You can approach this problem in several ways. I discuss two methods: using correlated subqueries and using joins. Let's start with the correlated-subqueries approach. First, you need to retrieve the highest grades in all exams for each student in each course. For that task, you can use a filter in the WHERE clause that checks that a grade is equal to the highest grade of all the Grades table's rows that have the same course and student that the current row contains. This filter uses a correlated subquery, which Listing 3 shows. Figure 2 contains Listing 3's output. Note that in Figure 2, both Michael and Ina have two exams with the highest grades in the same course. To further filter the output so that out of the exams with the highest grades for the same student in the same course, only the grade with the highest exam number will be returned, you can add another correlated subquery, as Listing 4 shows. The code in Listing 4 returns the output that Figure 3 shows. By combining both subqueries in the WHERE clause, you return the desired results.

The second approach to solving this problem is to use joins instead of subqueries.
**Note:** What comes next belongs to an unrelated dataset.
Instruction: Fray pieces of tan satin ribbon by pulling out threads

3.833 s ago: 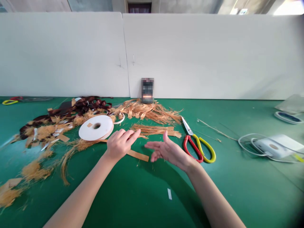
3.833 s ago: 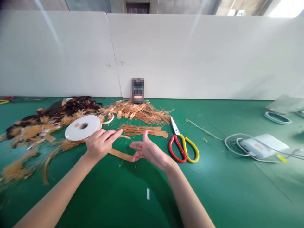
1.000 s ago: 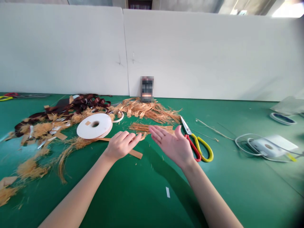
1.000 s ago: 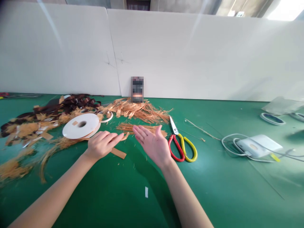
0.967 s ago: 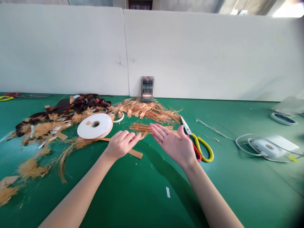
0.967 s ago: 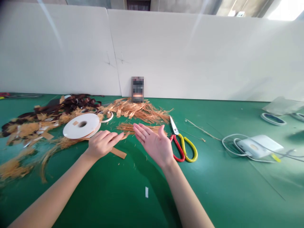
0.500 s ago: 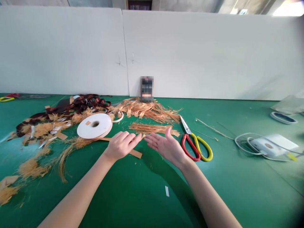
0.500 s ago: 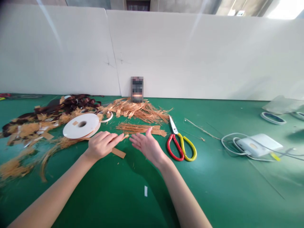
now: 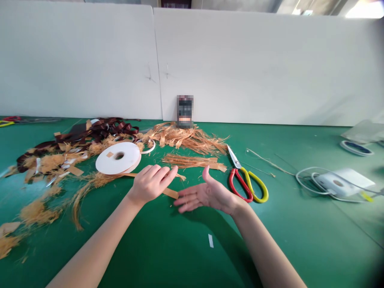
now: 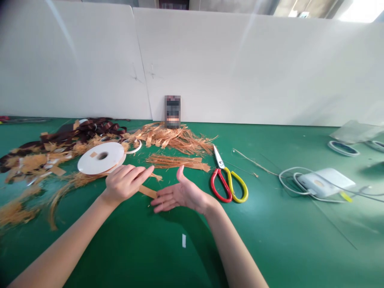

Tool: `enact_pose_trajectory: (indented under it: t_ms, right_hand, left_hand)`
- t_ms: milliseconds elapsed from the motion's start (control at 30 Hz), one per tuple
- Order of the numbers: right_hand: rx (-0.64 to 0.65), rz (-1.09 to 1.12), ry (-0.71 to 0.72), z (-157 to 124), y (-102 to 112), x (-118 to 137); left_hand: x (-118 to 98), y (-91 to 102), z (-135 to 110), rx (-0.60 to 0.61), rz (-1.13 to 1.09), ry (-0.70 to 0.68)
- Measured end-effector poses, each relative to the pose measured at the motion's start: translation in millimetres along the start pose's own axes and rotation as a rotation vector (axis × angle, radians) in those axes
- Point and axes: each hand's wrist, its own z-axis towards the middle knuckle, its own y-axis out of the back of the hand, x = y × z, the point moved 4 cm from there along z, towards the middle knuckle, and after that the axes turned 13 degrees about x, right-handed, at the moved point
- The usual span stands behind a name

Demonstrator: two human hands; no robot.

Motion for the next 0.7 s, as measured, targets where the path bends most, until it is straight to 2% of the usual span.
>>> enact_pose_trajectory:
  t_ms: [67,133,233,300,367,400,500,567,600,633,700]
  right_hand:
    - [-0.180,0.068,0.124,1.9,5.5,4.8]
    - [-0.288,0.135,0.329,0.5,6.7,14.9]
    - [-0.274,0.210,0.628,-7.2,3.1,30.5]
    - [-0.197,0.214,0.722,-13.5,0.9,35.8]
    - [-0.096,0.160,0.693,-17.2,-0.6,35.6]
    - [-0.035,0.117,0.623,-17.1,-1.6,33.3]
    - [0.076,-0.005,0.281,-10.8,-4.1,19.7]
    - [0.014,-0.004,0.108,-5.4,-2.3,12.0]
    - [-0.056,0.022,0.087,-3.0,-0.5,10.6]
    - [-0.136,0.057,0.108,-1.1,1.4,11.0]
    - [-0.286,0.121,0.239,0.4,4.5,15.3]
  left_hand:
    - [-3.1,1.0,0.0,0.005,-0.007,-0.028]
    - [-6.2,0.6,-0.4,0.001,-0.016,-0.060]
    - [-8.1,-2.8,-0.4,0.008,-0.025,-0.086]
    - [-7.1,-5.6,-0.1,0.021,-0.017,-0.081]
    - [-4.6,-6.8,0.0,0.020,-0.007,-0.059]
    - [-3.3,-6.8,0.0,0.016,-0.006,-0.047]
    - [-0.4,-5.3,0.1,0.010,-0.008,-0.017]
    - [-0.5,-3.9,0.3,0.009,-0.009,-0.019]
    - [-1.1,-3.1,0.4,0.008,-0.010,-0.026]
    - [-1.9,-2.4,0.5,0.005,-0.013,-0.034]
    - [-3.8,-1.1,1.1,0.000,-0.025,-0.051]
As you'll recall, Listing 2 shows how to retrieve the highest grade for each combination of student and course. You can return the highest grade by turning Listing 3's query into a derived table and joining the resulting query to the original Grades table, as Listing 5 shows. Listing 5 returns more than one row for each student in each course when a course contains more than one row with a student's highest grade. The output is the same as in Figure 2. Listing 6 shows the query that returns the highest exam number for each combination of student, course, and grade. By turning the query that Listing 6 shows into a derived table and adding it to Listing 5's query, you produce Web Listing 1. Web Listing 1 joins the Grades table and the two derived tables to return the result that the reader seeks: the highest grades for the highest exam numbers per student per course. The output is the same as in Figure 3.

After applying the appropriate indexes, I compared the performance of the correlated subqueries and the joins solutions and found that the subqueries solution performed a bit better than the joins solution. Because the difference isn't significant, you can implement the solution that you feel more comfortable with.